Having laid the ground for the “causes which impel them”, Jefferson is free to declare them in an enumerated fashion. But from where does he derive this “decent respect to the opinions of mankind”? Why does he think this impels an explanation? Why should it matter what the English on the other side of the Atlantic think (particularly now that the colonists view themselves as a separate people)? Or, for that matter, the opinions of the French, or the Spanish, or the Dutch? Why not just rationalize the decision to break with the crown to yourself, and leave it at that?

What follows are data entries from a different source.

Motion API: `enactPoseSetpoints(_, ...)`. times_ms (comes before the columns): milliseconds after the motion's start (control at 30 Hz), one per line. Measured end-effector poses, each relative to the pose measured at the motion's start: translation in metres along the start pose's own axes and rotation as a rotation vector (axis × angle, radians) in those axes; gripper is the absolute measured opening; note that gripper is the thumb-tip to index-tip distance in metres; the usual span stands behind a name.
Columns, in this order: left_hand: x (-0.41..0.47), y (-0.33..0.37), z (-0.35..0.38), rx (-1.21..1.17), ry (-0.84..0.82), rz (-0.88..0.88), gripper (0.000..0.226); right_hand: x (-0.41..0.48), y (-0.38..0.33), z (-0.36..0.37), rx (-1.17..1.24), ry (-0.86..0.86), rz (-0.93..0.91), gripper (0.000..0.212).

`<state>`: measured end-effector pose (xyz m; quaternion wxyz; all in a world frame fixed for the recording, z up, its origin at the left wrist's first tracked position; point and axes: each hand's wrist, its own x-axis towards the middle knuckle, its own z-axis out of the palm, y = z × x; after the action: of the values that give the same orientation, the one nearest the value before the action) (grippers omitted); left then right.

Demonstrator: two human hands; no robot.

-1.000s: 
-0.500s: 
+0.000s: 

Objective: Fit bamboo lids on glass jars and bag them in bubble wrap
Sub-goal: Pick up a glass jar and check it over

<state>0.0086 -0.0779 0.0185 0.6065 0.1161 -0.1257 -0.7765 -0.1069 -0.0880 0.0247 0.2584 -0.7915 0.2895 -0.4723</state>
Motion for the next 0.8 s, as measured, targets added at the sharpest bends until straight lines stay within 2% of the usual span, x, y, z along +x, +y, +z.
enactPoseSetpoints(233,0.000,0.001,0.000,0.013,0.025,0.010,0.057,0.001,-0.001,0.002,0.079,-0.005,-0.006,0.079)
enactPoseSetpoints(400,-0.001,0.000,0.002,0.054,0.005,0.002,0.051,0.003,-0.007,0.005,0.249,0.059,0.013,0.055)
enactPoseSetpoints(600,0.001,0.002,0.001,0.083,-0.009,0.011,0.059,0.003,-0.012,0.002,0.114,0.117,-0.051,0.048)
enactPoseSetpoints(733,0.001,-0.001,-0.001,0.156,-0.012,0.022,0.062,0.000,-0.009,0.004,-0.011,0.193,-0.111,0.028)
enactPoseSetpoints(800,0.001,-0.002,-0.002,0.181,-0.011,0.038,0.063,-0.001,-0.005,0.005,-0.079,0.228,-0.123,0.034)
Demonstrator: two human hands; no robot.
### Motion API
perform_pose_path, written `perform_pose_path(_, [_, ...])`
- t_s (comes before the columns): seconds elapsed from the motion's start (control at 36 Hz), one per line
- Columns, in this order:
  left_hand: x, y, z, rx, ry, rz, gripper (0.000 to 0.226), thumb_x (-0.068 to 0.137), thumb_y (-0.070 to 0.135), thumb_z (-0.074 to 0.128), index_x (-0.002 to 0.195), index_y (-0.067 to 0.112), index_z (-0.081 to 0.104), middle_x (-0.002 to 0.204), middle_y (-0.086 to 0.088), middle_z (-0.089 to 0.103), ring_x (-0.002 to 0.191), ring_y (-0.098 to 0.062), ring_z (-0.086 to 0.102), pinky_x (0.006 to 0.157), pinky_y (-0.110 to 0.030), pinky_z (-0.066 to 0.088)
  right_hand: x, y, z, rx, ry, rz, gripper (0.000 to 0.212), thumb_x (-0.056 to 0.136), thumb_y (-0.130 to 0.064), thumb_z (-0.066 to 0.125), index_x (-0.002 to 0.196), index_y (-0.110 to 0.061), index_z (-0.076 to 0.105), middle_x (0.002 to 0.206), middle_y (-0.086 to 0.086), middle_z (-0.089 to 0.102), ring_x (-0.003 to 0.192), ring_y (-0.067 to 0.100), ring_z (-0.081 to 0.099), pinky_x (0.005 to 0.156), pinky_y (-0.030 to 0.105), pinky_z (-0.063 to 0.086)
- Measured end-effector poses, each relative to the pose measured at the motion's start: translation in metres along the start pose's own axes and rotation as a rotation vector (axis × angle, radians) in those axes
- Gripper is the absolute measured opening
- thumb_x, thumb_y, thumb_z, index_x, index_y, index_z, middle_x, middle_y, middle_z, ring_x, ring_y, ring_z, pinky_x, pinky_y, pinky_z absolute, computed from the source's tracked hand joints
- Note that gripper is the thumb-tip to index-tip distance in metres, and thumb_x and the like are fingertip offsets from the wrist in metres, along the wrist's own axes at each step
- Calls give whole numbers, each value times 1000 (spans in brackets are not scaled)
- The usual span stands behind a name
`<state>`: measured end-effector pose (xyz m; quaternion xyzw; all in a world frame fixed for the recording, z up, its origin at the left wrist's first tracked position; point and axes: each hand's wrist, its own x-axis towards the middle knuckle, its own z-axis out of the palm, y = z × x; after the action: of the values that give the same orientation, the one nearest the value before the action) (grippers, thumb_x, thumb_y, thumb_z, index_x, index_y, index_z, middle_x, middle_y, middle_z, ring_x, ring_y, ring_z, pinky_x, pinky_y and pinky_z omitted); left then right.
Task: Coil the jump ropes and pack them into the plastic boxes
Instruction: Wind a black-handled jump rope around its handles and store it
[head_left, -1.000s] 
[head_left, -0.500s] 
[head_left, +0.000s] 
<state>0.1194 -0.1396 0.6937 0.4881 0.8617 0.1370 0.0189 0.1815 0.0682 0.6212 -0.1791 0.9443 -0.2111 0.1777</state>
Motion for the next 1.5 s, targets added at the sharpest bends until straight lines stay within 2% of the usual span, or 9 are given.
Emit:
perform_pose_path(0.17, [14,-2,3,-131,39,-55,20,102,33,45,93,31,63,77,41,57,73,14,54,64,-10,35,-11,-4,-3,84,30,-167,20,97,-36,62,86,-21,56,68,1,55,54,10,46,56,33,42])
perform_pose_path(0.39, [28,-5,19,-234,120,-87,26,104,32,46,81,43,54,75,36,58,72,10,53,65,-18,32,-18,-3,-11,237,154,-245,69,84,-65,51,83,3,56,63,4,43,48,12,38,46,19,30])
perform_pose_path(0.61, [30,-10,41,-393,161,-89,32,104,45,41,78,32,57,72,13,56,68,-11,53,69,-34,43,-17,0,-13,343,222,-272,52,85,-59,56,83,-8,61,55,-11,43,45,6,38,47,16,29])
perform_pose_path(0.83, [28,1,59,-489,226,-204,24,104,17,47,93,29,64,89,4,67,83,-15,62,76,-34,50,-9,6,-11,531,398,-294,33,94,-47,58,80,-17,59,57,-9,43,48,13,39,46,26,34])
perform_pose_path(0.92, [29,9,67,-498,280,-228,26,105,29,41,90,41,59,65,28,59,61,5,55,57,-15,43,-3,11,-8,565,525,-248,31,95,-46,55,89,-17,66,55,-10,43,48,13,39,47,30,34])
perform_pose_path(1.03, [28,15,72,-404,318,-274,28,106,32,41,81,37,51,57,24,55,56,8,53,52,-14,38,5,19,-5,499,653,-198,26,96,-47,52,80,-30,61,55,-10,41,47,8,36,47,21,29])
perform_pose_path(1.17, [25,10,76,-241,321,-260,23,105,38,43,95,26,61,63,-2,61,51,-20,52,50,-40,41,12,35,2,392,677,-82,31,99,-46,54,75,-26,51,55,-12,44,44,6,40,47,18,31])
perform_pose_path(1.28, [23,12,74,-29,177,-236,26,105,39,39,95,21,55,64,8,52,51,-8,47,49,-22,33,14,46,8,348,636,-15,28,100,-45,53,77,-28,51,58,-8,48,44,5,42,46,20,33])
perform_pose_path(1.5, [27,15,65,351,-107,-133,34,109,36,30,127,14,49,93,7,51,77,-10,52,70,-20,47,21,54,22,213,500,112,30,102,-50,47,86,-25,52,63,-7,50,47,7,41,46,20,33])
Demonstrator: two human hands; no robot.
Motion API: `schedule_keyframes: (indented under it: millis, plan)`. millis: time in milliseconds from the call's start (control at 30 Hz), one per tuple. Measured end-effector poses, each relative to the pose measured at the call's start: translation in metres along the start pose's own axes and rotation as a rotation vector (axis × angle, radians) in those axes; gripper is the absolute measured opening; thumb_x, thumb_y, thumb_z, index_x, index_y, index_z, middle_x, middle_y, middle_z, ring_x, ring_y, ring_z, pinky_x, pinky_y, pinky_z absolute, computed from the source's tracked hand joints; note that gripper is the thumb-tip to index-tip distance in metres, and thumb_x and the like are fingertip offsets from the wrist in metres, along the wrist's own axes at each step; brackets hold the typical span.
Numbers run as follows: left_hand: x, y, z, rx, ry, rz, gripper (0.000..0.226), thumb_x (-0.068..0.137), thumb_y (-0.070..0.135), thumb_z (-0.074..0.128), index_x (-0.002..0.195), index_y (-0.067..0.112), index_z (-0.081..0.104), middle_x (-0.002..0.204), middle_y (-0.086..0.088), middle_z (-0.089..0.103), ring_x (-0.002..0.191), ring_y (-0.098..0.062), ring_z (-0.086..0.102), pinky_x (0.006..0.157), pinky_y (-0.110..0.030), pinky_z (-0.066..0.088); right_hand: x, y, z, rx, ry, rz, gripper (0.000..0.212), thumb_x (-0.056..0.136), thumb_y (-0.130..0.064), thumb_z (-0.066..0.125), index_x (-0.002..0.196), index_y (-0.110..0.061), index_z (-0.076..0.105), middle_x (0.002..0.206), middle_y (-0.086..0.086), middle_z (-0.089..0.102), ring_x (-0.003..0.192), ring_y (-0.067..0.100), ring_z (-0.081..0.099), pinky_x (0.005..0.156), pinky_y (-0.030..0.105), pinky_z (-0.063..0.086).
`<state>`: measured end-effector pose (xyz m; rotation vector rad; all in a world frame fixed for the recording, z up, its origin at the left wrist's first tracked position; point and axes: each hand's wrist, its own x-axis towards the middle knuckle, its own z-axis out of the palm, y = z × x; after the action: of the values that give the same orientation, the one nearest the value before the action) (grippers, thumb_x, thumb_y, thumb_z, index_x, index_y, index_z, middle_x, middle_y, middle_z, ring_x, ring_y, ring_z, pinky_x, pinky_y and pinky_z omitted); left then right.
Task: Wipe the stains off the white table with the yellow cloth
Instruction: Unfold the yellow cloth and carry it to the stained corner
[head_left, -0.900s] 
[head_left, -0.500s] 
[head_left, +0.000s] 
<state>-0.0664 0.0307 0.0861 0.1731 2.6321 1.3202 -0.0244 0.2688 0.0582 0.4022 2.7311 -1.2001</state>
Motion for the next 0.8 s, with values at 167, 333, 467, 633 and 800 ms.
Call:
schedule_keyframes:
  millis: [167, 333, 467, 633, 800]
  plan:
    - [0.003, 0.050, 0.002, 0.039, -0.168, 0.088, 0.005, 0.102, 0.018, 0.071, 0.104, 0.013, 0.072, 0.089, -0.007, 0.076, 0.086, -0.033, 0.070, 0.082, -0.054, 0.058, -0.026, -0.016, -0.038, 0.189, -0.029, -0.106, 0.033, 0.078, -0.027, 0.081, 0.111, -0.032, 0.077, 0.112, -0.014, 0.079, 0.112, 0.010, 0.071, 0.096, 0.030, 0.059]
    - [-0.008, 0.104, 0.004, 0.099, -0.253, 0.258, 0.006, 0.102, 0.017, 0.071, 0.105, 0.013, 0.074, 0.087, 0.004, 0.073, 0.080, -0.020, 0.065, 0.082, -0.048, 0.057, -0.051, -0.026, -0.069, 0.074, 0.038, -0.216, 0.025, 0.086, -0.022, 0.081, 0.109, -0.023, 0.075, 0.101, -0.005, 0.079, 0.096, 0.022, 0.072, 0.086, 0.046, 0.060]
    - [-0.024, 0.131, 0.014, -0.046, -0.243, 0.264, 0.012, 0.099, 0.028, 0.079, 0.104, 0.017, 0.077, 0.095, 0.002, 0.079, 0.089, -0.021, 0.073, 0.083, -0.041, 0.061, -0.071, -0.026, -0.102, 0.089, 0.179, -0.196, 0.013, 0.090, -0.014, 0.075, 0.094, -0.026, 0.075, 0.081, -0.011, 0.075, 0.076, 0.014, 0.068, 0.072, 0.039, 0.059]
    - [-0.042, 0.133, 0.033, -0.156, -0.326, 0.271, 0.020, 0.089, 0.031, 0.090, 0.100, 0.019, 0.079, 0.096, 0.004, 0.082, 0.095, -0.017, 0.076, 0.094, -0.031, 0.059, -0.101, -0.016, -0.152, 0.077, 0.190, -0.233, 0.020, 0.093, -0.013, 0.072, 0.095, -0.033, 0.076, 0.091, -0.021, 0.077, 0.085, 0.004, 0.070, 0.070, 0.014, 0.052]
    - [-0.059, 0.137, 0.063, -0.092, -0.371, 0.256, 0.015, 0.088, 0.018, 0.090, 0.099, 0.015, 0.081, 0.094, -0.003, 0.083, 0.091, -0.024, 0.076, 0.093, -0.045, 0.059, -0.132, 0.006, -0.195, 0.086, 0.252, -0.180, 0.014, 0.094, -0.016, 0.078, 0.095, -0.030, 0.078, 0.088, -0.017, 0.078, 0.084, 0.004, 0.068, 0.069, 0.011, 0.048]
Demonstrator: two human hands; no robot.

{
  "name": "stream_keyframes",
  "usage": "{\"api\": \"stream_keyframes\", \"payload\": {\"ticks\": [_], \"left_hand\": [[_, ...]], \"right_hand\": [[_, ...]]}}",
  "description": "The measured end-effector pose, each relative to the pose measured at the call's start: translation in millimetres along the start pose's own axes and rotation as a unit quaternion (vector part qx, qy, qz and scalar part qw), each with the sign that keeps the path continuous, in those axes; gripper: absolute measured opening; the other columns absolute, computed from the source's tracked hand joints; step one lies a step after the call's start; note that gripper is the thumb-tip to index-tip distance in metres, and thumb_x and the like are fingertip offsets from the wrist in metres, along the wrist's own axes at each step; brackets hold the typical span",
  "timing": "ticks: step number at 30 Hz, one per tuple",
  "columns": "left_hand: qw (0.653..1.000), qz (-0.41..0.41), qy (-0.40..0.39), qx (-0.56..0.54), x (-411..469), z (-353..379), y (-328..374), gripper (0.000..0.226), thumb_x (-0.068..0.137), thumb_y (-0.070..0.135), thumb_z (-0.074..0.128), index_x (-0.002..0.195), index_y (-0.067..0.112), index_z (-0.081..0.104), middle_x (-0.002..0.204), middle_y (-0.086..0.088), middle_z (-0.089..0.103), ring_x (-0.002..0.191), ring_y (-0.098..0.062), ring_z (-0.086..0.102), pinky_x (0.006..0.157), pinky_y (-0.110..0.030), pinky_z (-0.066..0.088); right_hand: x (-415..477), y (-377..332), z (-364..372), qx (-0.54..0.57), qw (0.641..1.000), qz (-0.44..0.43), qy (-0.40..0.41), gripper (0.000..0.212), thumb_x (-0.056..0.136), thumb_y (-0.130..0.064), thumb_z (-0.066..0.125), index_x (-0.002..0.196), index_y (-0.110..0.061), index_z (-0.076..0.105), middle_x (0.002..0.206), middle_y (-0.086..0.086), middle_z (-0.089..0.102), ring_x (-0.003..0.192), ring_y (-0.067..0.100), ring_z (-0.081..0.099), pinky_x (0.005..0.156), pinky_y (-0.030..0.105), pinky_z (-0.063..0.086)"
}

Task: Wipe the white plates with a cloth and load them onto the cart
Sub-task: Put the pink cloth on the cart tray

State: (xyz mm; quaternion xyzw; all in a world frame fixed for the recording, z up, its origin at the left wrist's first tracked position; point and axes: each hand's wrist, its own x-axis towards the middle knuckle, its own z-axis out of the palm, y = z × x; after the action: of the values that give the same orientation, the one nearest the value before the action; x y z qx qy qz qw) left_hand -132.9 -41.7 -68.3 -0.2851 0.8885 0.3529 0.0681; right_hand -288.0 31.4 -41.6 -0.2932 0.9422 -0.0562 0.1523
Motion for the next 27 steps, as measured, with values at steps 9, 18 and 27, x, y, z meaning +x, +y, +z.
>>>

Well, setting aside the simple tactical wisdom of soliciting for new allies in a war they surely knew they were going to foment with this document, there is also the matter of the laws of nature, and nature’s God. Jefferson and his colleagues were steeped in the ideology of Enlightenment. That is to say, they believed that the universe was a place that was governed by reason, in the ancient Greek sense of this term. Leibniz and Newton had proved this definitively, with their study of the laws of motion (which is also why Jefferson uses the phrase ’causes that impel them’ in this part of the passage). Men are all universally equipped with a capacity to recognize, and to exercise, reason. Thus, they are necessarily a part of that order. But it’s not simply that “man is the rational animal”, as Aristotle put it, and so should be reasonable. It’s that reason is the basis for all order both physical and moral, and as such, man had a duty to conform himself to that order as much as was humanly possible. Anyone who acted rashly or arbitrarily, or in ways that were inexplicable, did not deserve to be treated as a free and equal rational agent. So, when Jefferson says that they have a ‘decent respect of the opinions of mankind’, what he is implying is that he saw it as his duty to prove to the community of reason, that their actions are reasonable.
Thus, in the span of a single run-on sentence, Jefferson managed to encapsulate nearly a hundred years of philosophical rumination on the nature of the state and its relation to its people, from three separate and disparate traditions (Locke, Hobbes, and Rousseau), into a single conceptual motivation for independence. All that remains now, is the justification. Which I will cover in part 2.